1. I am a man (John 8:40)
2. I am a son of man (Matthew 11:19)
3. God sent me ONLY to the LOST SHEEP OF ISRAEL (Matthew 15:24 and Matthew 10:5-6)
4. God is GREATER than me (John 14:28)
5. God sent me to proclaim to the Israelites that He is one and ONLY (Mark 12:29 and John 17:3)
6. God sent me to tell the Israelites that He is the ONLY one to be served and worshipped (Matthew 4:10, Mark 12:30)
7. God didn't send me as a God to be served and worshipped but to serve and worship Him only. (Matthew 20:28)
8. ANYBODY who worship me, is wasting his/ her precious critical time. (Matthew 15:9)
9. I never ever claimed to be God because I have God to whom I cried and prayed (Matthew 27:46 and Matthew 26:39)
10. I can't do ANYTHING on my own. I do only what God commands me to do. (John 5:19, 30)
If, still with what Jesus said about himself above, someone continues to say Jesus is God,then there are at least TWO Gods. Jesus and the God he cried and prayed to in Matthew27:46, John 11:35 and Matthew 26:39!
And if that's true, then Jesus must be lying in John 17:3 because he said God is one and only.

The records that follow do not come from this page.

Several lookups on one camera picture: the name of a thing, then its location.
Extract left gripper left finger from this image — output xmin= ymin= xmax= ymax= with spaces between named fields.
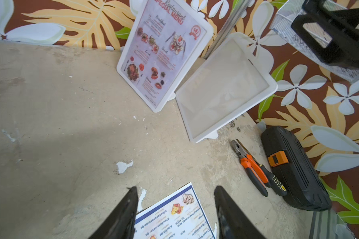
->
xmin=89 ymin=186 xmax=139 ymax=239

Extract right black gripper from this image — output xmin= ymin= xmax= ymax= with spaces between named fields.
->
xmin=291 ymin=1 xmax=359 ymax=70

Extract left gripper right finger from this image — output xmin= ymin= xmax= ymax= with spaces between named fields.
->
xmin=214 ymin=186 xmax=265 ymax=239

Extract blue bordered menu sheet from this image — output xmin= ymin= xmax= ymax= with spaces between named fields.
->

"The Alexandria catechetical school, which revered Clement of Alexandria and Origen, the greatest theologian of the Greek Church, as its heads, applied the allegorical method to the explanation of Scripture. Its thought was influenced by Plato: its strong point was [pagan] theological speculations. Athanasius and the three Cappadocians [the men whose Trinitarian views were adopted by the Catholic Church at the Councils of Nicaea and Constantinople] had been included among its members" (Hubert Jedin, Ecumenical Councils of the Catholic Church: an Historical Outline, 1960, p. 28).
The preface to historian Edward Gibbons' History of Christianity sums up the Greek influence on the adoption of the Trinity doctrine by stating: "If Paganism was conquered by Christianity, it is equally true that Christianity was corrupted by Paganism. The pure Deism [basic religion, in this context] of the first Christians . . . was changed, by the Church of Rome, into the incomprehensible dogma of the trinity. Many of the pagan tenets, invented by the Egyptians and idealized by Plato, were retained as being worthy of belief" (1883, p. xvi). (See "How Ancient Trinitarian Gods Influenced Adoption of the Trinity".)
The link between Plato's teachings and the Trinity as adopted by the Catholic Church centuries later is so strong that Edward Gibbon, in his masterwork The History of the Decline and Fall of the Roman Empire, referred to Plato as "the Athenian sage, who had thus marvelously anticipated one of the most surprising discoveries of the Christian revelation"—the Trinity (1890, Vol. 1, p. 574).